Activity –
This exercise calls for every line of the data below with the string "pink" in it.
── Input material
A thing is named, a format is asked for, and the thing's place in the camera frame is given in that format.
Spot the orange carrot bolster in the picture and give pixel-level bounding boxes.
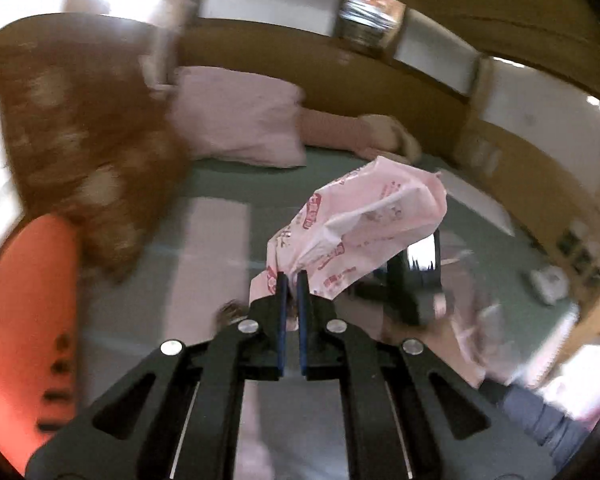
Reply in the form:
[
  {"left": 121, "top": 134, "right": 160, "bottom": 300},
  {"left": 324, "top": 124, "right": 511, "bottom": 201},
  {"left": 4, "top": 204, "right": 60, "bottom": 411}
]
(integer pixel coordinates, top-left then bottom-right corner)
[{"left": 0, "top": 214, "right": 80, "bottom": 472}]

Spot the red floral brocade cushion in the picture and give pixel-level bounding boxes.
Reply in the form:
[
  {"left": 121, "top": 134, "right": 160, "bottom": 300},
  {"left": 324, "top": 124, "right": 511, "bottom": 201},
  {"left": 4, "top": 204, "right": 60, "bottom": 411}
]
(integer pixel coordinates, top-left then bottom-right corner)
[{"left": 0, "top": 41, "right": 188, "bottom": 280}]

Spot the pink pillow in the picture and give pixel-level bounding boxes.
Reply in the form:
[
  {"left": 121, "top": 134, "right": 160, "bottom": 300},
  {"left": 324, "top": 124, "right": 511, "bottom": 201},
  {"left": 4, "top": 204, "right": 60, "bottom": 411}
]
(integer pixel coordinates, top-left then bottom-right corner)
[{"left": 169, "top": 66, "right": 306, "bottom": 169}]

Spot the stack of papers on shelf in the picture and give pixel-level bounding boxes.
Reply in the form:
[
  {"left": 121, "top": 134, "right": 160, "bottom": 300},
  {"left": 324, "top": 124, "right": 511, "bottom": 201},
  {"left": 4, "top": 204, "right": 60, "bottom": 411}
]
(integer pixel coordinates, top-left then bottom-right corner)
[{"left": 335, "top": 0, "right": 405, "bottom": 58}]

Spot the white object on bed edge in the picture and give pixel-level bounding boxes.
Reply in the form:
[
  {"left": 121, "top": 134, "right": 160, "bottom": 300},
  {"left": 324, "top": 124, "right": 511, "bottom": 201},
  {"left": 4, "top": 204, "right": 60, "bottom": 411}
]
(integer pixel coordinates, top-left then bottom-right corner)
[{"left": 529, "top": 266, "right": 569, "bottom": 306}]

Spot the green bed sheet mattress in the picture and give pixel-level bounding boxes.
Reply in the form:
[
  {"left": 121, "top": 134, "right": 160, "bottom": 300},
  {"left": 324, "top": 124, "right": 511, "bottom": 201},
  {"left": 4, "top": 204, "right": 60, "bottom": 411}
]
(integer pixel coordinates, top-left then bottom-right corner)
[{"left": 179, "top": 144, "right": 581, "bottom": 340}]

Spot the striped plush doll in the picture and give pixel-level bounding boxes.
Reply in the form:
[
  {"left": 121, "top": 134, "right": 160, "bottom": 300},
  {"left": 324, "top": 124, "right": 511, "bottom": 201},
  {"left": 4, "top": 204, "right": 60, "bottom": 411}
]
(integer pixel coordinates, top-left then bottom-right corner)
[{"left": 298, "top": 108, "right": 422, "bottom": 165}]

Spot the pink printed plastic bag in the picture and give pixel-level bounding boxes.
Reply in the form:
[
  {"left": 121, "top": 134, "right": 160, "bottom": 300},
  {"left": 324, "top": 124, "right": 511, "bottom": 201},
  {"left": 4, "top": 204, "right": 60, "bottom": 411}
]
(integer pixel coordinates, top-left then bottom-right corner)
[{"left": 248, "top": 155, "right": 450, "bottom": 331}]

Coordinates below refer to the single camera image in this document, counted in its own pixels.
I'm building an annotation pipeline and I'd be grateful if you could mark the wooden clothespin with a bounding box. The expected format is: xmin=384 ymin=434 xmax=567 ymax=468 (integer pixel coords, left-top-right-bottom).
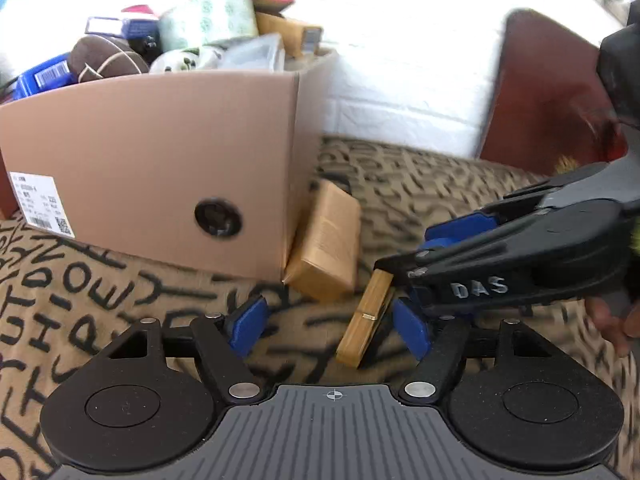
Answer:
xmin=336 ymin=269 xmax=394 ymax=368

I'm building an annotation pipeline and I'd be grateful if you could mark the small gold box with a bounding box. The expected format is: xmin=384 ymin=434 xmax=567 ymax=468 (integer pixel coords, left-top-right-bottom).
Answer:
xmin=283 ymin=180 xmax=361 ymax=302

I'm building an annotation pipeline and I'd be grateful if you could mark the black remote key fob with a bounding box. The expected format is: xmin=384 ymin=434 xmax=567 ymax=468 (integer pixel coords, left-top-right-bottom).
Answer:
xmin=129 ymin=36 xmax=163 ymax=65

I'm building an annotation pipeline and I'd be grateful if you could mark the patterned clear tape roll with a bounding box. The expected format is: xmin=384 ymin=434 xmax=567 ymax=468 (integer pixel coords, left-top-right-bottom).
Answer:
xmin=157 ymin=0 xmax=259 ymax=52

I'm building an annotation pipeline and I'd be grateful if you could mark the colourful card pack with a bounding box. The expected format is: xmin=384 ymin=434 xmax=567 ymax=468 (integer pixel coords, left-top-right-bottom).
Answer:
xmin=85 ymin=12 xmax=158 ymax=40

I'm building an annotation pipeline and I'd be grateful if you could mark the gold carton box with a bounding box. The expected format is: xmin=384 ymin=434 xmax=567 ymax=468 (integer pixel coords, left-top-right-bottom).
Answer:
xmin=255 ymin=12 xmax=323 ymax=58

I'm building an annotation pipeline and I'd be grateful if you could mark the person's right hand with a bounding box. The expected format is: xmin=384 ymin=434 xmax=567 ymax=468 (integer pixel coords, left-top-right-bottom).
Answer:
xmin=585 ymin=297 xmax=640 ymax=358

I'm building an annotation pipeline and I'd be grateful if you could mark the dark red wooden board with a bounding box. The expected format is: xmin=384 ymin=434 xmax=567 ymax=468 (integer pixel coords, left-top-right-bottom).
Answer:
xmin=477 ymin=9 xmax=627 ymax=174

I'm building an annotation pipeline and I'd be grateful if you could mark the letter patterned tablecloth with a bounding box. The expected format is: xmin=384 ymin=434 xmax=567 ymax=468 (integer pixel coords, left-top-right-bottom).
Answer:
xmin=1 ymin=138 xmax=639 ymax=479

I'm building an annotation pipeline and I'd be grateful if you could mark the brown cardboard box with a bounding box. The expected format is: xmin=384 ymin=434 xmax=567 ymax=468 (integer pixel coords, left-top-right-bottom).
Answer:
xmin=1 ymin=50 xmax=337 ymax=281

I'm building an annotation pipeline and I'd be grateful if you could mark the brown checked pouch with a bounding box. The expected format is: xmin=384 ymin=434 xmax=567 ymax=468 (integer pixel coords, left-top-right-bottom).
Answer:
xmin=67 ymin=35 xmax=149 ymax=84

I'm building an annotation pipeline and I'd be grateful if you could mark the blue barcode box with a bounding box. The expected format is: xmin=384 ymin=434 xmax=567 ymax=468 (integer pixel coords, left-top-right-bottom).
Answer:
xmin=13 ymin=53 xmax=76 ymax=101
────
Exercise response –
Spot the pink pillow in the picture and give pixel-level bounding boxes.
Spot the pink printed plastic bag in the picture and give pixel-level bounding boxes.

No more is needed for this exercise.